Politicians on both sides of Britain's EU membership debate oppose the agreement that May struck with the bloc - pro-Brexit ones because it keeps Britain bound closely to the EU, and pro-EU politicians because it erects barriers between the U.K. and its biggest trading partner.
"The numbers in the Houses of Parliament look pretty formidable for Theresa May," said Alan Wager, a research associate at the U.K. at the Changing Europe think tank. "Over 100 Conservative MPs have said they are not going to back the deal, the Labour Party have said they are not going to back the deal. So it looks like the deal won't pass next week."
Leaving the EU without a deal would end more than 40 years of free trade and disrupt the flow of goods and services between Britain and the EU. The Bank of England warned last week that a no-deal Brexit could plunge Britain into a severe recession, with the economy shrinking by 8 percent in the months after March 29.
Bank of England Governor Mark Carney said Tuesday that British consumers could see their weekly supermarket bills up by 10 percent in a worst-case Brexit scenario that involves a 25 percent fall in the value of the pound.
Opponents of Brexit got a boost Tuesday when a top official at the European Union's highest court advised that Britain can change its mind about leaving the European Union if it wants.
Advocate General Manuel Campos Sanchez-Bordona told the European Court of Justice that a British decision to revoke the countdown to departure would be legally valid. The advice of the advocate general is often, but not always, followed by the full court.
Britain voted in 2016 to leave the 28-nation bloc, and invoked Article 50 of the EU's Lisbon Treaty in March 2017, triggering a two-year exit process. Article 50 is scant on details - largely because the idea of any country leaving the bloc was considered unlikely when it was drawn up - so a group of Scottish legislators asked the courts to rule on whether the U.K. can pull out of the withdrawal procedure on its own.
The advocate general said that Article 50 "allows the unilateral revocation of the notification of the intention to withdraw from the EU."
The EU's governing European Commission and European Council oppose unilateral revocation, arguing it requires unanimous agreement of the 27 remaining members of the bloc.
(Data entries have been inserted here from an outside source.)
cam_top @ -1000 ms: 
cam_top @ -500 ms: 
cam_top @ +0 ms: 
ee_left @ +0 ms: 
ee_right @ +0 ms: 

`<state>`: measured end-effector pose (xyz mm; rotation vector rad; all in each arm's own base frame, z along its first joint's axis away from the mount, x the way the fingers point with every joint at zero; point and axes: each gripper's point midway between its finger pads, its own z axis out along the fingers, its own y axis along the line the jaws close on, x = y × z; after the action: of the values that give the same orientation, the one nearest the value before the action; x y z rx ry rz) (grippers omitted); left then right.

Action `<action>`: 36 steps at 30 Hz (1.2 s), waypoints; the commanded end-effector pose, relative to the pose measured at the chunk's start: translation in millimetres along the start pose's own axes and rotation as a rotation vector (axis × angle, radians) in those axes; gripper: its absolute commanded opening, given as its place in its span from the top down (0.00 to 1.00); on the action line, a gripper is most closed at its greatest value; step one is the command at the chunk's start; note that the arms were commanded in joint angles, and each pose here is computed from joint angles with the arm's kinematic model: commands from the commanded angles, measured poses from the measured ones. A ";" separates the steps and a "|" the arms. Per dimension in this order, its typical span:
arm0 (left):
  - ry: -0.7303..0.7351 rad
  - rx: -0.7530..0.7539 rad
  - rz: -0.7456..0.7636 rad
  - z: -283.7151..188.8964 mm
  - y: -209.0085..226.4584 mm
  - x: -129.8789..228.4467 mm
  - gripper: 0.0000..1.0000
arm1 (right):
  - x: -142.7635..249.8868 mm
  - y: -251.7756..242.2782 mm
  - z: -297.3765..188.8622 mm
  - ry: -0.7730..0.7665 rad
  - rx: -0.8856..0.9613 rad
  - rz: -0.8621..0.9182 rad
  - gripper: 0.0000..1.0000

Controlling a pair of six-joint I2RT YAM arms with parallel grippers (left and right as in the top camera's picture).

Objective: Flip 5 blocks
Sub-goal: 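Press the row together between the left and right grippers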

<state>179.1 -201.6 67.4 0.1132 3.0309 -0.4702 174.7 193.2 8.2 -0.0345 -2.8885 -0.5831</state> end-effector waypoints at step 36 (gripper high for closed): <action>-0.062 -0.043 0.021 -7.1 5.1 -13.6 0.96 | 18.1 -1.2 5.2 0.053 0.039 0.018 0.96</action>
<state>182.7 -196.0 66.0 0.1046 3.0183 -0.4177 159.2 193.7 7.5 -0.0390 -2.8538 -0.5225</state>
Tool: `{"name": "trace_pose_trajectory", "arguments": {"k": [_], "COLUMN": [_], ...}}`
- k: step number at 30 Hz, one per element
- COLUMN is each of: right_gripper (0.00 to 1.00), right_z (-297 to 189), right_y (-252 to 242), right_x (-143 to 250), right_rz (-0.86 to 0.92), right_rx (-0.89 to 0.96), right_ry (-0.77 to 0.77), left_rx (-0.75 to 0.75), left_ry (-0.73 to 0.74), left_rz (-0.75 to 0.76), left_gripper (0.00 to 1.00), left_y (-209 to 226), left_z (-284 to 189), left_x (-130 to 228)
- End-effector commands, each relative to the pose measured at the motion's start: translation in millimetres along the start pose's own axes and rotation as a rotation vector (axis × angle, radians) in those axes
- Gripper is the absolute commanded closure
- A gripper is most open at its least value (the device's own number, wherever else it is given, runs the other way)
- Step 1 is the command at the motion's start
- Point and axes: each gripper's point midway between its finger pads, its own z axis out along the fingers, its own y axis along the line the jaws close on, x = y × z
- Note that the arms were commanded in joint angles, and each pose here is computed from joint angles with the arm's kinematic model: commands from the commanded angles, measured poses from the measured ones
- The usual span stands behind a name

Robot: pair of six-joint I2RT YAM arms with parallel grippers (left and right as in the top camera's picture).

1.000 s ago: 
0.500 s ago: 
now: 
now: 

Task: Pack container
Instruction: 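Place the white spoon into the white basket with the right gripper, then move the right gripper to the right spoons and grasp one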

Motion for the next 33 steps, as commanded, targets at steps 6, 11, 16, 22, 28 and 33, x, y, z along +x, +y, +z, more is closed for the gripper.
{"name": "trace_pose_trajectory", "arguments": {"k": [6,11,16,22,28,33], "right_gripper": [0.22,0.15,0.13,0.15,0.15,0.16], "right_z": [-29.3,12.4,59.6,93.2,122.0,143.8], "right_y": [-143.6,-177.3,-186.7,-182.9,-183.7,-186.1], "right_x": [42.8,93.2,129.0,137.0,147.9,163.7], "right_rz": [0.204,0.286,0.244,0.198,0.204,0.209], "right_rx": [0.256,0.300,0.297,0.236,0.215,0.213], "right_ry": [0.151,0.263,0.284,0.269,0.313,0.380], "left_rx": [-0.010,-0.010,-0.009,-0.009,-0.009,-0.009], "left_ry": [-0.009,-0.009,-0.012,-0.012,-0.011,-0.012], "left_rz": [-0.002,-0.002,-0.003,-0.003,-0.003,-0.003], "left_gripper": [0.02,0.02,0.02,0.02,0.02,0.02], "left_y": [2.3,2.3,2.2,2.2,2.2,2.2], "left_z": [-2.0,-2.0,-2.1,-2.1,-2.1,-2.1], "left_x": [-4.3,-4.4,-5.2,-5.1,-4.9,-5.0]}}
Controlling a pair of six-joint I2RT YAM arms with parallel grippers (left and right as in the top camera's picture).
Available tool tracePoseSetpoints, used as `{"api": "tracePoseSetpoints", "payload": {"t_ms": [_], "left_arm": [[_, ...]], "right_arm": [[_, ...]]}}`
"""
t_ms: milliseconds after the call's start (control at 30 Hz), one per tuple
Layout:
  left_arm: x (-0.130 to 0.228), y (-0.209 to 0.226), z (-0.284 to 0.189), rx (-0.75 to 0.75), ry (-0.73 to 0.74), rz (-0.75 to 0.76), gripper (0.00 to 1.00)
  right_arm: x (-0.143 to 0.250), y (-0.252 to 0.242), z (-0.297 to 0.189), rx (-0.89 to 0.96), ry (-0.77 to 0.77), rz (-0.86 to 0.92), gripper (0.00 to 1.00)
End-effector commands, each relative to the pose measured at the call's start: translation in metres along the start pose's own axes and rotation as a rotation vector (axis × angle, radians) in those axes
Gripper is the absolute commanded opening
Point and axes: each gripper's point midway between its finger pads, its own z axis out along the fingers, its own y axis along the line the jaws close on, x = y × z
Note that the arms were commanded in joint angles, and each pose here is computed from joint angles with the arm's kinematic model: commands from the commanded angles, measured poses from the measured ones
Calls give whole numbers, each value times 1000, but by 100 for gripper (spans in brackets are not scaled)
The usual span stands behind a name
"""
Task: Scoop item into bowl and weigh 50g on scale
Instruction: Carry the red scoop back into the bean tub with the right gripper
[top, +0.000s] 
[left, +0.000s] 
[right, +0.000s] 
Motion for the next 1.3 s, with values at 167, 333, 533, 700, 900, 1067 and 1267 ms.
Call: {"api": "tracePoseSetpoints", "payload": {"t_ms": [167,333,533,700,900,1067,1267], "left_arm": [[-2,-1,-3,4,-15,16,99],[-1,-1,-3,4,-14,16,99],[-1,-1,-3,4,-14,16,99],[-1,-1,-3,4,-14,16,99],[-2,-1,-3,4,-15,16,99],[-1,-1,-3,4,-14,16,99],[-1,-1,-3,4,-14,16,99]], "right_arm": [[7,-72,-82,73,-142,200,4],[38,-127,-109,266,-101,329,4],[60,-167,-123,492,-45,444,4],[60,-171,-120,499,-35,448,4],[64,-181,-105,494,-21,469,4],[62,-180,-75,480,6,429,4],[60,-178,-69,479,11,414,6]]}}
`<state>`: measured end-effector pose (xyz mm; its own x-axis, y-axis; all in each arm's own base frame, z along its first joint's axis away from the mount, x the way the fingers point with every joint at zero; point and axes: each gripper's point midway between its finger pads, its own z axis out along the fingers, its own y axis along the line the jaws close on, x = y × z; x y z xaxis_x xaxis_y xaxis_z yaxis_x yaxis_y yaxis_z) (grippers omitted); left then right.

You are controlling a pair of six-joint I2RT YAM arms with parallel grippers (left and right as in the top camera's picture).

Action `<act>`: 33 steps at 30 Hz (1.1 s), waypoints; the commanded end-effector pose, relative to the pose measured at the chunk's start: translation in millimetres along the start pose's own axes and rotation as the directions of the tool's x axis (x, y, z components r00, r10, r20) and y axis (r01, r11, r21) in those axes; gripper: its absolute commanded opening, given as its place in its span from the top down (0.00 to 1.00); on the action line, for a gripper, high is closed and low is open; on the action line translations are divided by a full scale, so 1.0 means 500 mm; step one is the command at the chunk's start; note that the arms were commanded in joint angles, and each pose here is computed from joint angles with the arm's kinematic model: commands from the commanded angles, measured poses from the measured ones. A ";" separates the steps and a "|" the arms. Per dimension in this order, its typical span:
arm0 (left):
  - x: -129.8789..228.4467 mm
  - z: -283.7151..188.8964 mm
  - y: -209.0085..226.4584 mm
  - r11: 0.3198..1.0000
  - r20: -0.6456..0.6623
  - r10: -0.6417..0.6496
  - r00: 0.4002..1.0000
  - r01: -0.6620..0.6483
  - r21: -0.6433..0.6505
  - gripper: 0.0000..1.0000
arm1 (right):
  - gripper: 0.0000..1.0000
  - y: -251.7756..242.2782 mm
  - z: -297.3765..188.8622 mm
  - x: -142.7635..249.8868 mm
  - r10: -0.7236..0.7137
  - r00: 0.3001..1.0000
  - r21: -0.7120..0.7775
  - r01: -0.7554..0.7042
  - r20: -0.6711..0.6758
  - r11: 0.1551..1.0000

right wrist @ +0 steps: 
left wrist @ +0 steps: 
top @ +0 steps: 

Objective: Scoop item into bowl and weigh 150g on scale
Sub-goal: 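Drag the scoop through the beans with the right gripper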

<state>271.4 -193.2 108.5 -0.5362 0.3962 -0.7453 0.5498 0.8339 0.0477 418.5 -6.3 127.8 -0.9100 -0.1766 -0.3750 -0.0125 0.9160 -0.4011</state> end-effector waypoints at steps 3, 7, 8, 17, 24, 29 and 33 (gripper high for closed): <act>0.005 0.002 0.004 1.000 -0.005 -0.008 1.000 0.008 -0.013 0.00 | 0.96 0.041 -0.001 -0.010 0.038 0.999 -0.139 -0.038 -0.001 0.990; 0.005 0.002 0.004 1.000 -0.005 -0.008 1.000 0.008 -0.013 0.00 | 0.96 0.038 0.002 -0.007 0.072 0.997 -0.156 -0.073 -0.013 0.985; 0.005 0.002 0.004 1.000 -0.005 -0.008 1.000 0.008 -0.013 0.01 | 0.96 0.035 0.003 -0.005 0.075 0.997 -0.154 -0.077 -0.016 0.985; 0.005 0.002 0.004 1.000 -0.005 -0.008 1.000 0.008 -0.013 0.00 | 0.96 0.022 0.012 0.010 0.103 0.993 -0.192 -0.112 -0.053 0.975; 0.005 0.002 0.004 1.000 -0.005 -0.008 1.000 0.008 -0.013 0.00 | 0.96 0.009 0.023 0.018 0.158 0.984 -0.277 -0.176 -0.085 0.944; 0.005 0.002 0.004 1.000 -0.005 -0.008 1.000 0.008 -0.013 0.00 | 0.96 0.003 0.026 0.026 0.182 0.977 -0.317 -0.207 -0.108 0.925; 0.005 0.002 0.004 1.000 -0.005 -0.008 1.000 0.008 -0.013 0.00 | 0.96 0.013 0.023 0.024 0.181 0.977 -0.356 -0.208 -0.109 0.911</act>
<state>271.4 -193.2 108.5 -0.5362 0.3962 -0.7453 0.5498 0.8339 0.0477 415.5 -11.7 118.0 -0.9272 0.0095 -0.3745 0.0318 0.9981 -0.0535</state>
The court's final verdict is expected within weeks.
May's spokesman, James Slack, said the opinion didn't change "the clear position of the government that Article 50 is not going to be revoked."
But the advice bolstered anti-Brexit campaigners, who hope the decision to leave can be reversed.
Jo Maugham, a British lawyer who helped bring the case, said it "puts the decision about our future back into the hands of our own elected representatives - where it belongs."